How is today's consumer defined? They are educated, experienced, confident and affluent – yet cost-conscious and increasingly multicultural. They are concerned about social and environmental issues and want to know that the companies they do business with are concerned as well. They also want to know that the companies that they do business with really care about who they are and their specific needs. According to a study from Packaged Facts, ethnic women have been projected to have more than one trillion dollars in buying power this year. It has also been pointed out that the 36 million African American, Hispanic and Asian women in the United States have different attitudes than Caucasian women about health and dieting, shopping behavior, and use of personal care products.

A Female Thing
In all American households, it is women who often decide where money is spent, especially on groceries and personal care products, according to experts.
According to New York-based Packaged Facts' "The U.S. multicultural women market" report, the African-American, Asian, and Hispanic female population grew 40 percent between 1995 to 2003. In terms of personal care products, Packaged Facts said ethnic women spend approximately $118 million on ethnic-specific skin care products each year, excluding cosmetics.
"More and more ethnic women are working, attending college, and earning better salaries," explained Don Montuori, acquisitions editor, Packaged Facts, a division of MarketResearch.com. "This is not to say that there's yet parity with non-Hispanic white women, but with the explosive growth in ethnic populations, especially among Hispanic women, the overall trend is for a greater percentage growth in income."
By 2009, The Selig Center, University of Georgia estimates that Hispanics will account for nine percent of consumer spending in the U.S; however, they tend to be thrifty shoppers. Selig's "Consumer expenditure" survey revealed Hispanic consumers spend only about 84 percent as much as non-Hispanic consumers, and about the same amount on personal care products as others.

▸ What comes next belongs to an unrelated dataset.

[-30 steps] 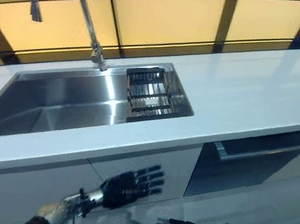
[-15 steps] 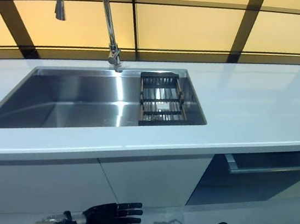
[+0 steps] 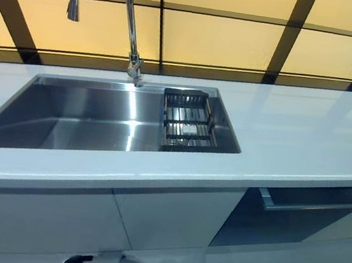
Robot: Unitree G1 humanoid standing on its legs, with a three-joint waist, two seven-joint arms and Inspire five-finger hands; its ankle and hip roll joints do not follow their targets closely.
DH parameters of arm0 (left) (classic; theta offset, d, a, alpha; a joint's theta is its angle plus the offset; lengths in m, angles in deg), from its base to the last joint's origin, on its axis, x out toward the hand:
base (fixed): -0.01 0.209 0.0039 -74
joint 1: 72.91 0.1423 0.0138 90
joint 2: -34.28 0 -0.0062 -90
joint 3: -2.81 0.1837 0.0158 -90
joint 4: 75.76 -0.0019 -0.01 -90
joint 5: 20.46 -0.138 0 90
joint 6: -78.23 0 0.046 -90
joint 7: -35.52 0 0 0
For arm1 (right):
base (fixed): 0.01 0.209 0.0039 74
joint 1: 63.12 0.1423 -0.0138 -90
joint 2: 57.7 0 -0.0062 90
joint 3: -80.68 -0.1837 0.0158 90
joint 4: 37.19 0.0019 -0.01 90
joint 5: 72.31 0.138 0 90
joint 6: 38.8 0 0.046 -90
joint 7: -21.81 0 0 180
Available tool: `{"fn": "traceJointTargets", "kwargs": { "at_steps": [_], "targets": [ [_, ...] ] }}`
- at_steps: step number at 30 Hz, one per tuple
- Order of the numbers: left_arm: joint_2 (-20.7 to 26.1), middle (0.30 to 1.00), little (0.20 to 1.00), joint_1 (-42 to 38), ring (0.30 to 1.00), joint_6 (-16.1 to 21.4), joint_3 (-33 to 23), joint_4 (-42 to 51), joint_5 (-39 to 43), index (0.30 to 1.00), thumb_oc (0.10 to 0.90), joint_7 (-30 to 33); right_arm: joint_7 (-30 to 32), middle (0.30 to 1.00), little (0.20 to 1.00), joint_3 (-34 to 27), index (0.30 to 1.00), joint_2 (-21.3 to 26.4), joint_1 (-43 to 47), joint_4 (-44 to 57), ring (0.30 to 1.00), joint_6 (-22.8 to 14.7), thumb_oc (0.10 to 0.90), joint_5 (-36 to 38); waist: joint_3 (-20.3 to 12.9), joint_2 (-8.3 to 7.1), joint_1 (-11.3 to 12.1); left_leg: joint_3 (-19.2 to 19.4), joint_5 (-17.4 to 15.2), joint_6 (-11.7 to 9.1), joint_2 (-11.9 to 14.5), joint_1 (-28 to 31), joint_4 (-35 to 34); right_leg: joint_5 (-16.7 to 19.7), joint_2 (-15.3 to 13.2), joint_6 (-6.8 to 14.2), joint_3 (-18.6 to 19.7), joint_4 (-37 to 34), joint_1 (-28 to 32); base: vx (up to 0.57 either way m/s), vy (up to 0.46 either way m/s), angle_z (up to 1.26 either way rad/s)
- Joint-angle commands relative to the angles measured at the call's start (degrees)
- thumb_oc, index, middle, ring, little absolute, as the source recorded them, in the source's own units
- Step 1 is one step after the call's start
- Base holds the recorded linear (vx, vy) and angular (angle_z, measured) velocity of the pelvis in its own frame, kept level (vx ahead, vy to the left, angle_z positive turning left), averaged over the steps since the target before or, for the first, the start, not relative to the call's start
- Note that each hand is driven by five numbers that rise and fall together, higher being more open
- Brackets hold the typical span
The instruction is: Pick up plates and place into dishwasher.
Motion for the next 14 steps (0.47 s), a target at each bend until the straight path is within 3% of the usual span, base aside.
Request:
{"fn": "traceJointTargets", "kwargs": {
  "at_steps": [1,6,14],
  "targets": [
    [-2.1,0.900,0.900,-0.5,0.900,-1.2,2.9,-1.5,-2.4,0.900,0.800,2.2,0.1,0.900,0.900,3.3,0.900,-1.8,2.4,-1.2,0.900,-1.8,0.800,-5.4,2.8,1.83,-0.1,5.7,-6.7,3.3,-4.0,1.3,0.4,-4.3,2.7,0.8,3.5,0.4,1.7,-0.02,0.033,-0.02],
    [-1.5,0.900,0.900,-0.5,0.900,-0.6,3.5,-0.9,-4.8,0.900,0.800,-0.2,0.7,0.900,0.900,4.2,0.900,-1.1,2.6,-0.7,0.900,-2.1,0.800,-4.3,3.3,1.84,0.0,5.4,-6.9,3.3,-4.2,1.3,0.4,-4.6,2.7,0.8,3.2,0.4,1.6,0.00,0.000,0.00],
    [-0.1,0.900,0.900,0.3,0.900,-1.6,2.8,-1.3,-1.2,0.900,0.800,-4.6,0.5,0.900,0.900,4.2,0.900,-0.7,2.0,-0.9,0.900,-2.3,0.800,-4.1,3.8,1.96,-0.3,5.7,-7.3,3.4,-4.3,1.3,0.4,-4.8,2.8,0.9,3.4,0.4,1.5,0.00,0.008,0.00]
  ]
}}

Steep competition in the marketplace will allow all consumers a multitude of options in choosing products and who they will do business with. It is crucial that salon and spa business owners and managers truly understand the multicultural consumer and their potential, in order to truly maximize one's expansion opportunities. Having a clear vision of who your target market is, their needs, and buying behaviors will give you a head start in developing a business strategy to more than delight and serve this potential client. They will recognize that you truly care about them and they will reward you with their loyalty for years to come.
Not only will it be important to understand the multicultural consumer but it will also be important to understand your business environment; its strengths, weaknesses, opportunities, and threats (SWOT). Through conducting a SWOT analysis, you will be able to take your business' temperature to make sure that you are ready and prepared to take advantage of the multicultural opportunities before you in the marketplace.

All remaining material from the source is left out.